Gold glitters as Thais sell jewelry to make ends meet
  • Price of precious metal spikes as economy tanks during pandemic

BANGKOK: Thais are flocking to Bangkok’s Chinatown to sell their gold jewelry as the price of the precious metal spikes and the economy tanks due to the coronavirus pandemic.

Gold surged to a seven-year high on Tuesday to $1,731.25 an ounce, following global moves led by the US to reinflate economies with trillions of dollars of stimulus measures.

That has boosted the price of gold across the world, tempting many to sell their stocks of the precious metal at a time of economic hardship without recent precedent.

Many Thais buy gold jewelry as an investment in times of plenty, to be sold when prices rise or belts tighten.

In Bangkok, where a virtual lockdown has taken root for a fortnight, hundreds flocked to Yaowarat, Bangkok’s Chinatown, to trade bracelets, necklaces and rings for cash as local gold prices jumped more than 20 percent.

“I don’t have any savings so I decided to sell the gold I have for cash to keep me afloat during this time,” said Thanakorn Promyuyen, a 39-year-old street vendor.

Traders have bought tens of millions of dollars worth of gold since Tuesday, according to Jitti Tangsitpakdi, a chairman of a trade association.

“One shop bought 200 million baht ($6.1 million) of ornaments and bars,” he said, explaining businesses whose revenue has been strangled by the lockdown are being forced to sell their gold savings.

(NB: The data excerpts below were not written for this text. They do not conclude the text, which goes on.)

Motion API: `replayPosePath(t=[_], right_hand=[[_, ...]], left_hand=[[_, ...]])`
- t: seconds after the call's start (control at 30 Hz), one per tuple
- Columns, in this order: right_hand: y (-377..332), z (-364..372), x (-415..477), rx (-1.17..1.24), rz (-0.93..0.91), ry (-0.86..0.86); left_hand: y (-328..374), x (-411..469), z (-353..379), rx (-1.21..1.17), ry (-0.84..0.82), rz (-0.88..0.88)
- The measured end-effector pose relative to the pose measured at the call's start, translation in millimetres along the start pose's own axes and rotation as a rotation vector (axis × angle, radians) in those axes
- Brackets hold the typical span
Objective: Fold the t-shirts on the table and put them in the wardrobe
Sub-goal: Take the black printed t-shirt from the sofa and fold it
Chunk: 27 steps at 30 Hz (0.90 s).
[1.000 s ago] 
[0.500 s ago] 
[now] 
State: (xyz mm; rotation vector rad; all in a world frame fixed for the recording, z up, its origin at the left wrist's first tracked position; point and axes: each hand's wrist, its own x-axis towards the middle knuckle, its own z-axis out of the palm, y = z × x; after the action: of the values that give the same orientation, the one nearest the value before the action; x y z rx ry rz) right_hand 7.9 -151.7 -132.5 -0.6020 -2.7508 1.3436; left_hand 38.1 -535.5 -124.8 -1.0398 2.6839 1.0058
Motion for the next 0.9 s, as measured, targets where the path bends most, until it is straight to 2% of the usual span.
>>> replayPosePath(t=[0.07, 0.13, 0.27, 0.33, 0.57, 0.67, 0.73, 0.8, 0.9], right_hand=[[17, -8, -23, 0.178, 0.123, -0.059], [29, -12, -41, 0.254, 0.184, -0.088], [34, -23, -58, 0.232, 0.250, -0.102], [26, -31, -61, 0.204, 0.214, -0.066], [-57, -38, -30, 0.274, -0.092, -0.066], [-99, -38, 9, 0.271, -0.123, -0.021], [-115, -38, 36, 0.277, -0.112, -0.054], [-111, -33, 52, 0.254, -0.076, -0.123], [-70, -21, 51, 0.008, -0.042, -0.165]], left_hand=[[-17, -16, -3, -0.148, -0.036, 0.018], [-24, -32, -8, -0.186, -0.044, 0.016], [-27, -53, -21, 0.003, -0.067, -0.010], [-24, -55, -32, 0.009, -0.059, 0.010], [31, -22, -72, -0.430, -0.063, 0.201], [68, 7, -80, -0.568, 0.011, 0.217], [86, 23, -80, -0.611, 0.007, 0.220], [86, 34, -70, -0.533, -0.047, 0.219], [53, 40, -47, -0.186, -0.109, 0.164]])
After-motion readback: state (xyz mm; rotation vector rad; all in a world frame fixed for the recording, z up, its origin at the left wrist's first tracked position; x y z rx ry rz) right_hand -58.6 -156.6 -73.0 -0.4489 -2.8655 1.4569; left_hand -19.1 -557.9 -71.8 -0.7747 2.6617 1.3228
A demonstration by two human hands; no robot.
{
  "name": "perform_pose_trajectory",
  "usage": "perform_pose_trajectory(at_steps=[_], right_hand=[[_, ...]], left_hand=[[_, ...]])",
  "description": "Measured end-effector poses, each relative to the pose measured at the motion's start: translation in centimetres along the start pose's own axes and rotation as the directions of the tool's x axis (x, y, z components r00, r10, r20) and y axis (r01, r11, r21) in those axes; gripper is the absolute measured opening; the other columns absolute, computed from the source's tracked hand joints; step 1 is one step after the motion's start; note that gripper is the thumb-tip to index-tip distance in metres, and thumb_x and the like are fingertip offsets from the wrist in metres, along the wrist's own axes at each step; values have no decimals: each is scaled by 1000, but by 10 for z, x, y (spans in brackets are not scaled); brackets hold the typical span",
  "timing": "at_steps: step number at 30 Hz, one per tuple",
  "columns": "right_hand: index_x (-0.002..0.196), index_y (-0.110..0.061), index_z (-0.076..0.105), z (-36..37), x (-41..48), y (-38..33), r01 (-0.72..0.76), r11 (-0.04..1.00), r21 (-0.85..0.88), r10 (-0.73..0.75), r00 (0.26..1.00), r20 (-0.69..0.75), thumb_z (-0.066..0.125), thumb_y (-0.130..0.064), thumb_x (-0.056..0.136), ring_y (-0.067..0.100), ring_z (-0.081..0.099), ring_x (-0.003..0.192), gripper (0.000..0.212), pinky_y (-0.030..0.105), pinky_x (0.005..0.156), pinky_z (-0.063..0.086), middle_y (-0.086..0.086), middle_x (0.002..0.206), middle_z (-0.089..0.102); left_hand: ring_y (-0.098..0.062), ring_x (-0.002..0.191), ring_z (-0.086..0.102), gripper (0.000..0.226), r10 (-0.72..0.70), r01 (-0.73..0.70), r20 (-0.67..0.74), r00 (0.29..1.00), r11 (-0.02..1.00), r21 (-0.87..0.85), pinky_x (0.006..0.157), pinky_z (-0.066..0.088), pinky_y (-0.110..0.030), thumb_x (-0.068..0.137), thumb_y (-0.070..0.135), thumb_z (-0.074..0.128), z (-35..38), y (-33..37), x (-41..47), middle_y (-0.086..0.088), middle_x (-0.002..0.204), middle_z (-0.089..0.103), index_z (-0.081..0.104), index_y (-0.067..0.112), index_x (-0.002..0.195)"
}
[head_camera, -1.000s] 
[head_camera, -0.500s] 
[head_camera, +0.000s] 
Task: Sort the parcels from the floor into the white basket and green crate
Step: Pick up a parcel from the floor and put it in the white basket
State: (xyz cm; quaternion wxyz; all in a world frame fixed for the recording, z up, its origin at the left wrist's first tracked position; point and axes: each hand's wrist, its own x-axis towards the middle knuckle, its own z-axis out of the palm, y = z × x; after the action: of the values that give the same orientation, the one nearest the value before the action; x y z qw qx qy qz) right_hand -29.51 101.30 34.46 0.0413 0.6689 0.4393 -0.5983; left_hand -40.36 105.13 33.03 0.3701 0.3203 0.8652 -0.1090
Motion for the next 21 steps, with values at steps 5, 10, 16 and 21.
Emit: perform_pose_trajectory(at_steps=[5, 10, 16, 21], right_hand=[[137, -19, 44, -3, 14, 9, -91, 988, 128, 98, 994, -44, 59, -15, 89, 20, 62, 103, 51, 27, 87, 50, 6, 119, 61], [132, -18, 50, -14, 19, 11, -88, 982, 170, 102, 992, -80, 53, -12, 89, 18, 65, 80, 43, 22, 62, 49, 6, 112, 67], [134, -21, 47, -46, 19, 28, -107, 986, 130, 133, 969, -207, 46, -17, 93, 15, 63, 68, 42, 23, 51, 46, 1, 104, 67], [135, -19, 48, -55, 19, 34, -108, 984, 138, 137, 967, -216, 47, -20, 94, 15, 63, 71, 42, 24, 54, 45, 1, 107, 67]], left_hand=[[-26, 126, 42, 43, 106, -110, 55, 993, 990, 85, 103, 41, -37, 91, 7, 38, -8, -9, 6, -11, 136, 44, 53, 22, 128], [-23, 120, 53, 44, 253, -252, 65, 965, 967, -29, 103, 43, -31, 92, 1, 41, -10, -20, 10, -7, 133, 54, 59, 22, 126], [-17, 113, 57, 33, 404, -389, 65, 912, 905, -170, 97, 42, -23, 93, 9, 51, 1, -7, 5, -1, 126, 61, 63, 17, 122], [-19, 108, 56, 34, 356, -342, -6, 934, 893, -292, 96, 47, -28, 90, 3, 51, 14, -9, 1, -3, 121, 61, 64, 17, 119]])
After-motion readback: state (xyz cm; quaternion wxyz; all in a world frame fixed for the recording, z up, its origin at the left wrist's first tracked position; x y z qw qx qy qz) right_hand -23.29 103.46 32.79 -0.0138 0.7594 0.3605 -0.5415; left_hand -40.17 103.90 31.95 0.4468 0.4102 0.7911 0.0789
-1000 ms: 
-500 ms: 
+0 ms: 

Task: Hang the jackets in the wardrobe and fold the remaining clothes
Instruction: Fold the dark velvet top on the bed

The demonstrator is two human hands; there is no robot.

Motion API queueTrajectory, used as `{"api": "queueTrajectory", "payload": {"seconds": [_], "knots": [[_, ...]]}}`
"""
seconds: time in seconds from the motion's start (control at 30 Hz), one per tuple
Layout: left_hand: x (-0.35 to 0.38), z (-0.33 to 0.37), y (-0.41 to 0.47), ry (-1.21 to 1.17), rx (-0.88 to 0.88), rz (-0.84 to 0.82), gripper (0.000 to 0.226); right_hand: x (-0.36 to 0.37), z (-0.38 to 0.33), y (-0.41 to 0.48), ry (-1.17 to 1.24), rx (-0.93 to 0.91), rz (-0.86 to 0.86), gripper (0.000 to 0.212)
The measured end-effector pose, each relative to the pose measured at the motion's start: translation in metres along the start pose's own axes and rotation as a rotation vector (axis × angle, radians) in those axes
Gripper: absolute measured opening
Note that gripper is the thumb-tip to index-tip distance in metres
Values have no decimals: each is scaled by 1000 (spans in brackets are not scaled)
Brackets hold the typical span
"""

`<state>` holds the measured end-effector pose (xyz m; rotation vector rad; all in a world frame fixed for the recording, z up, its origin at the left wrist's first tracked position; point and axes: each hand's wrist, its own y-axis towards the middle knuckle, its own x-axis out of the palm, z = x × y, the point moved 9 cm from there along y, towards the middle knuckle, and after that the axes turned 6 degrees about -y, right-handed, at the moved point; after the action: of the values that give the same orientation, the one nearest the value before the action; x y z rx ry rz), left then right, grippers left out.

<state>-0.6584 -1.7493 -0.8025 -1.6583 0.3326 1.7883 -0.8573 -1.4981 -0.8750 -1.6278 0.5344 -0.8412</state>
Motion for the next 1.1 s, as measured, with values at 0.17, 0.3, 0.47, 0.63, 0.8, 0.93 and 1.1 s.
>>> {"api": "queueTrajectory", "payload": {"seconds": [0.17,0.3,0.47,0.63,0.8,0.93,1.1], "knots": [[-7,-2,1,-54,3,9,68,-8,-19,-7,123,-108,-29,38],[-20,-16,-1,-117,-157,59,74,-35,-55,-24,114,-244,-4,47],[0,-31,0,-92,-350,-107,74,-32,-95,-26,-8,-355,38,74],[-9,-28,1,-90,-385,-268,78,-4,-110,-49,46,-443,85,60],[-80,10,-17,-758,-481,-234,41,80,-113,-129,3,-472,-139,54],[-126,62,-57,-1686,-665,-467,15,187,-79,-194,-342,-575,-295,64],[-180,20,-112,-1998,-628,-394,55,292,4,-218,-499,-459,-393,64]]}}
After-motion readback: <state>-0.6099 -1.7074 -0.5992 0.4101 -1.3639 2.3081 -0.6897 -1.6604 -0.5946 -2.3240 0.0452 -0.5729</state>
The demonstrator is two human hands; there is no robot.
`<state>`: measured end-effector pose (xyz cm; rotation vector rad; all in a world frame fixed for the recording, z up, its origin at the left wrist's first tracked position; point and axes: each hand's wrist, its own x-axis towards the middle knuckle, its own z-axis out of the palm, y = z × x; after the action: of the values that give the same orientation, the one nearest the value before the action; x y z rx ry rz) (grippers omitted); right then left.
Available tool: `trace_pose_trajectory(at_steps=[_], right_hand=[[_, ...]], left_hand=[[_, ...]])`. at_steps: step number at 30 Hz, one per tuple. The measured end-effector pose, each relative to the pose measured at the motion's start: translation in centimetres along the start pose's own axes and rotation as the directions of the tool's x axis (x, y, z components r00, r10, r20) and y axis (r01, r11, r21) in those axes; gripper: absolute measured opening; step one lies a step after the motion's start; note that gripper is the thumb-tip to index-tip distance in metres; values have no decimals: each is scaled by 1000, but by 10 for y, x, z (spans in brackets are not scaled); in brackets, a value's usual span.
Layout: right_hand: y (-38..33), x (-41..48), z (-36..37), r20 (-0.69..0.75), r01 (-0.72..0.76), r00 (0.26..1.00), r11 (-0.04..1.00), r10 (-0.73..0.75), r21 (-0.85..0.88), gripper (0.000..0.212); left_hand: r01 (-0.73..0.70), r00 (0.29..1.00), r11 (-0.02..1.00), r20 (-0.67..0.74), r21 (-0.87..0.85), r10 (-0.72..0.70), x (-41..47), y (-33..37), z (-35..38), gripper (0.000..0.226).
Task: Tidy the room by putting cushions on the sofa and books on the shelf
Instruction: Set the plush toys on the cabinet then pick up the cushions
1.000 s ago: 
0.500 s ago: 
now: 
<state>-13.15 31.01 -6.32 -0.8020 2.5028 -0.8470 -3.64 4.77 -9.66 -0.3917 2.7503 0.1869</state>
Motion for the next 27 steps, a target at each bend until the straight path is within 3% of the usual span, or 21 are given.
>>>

“Their businesses are in bad shape; better to sell gold and keep cash,” he said.

“In over 60 years I have never seen people queue like this to sell their gold.”

Thailand’s economy is forecast to contract by more than 5 percent this year after the virus shuttered borders — killing the cash cow tourist industry — leaving millions unemployed.

“I don’t have any income, only expenses,” said 43-year-old Aumporn Pansa as he sold his jewelry.

“I have kids to take care of as well as monthly bills, so I had to come here and sell.”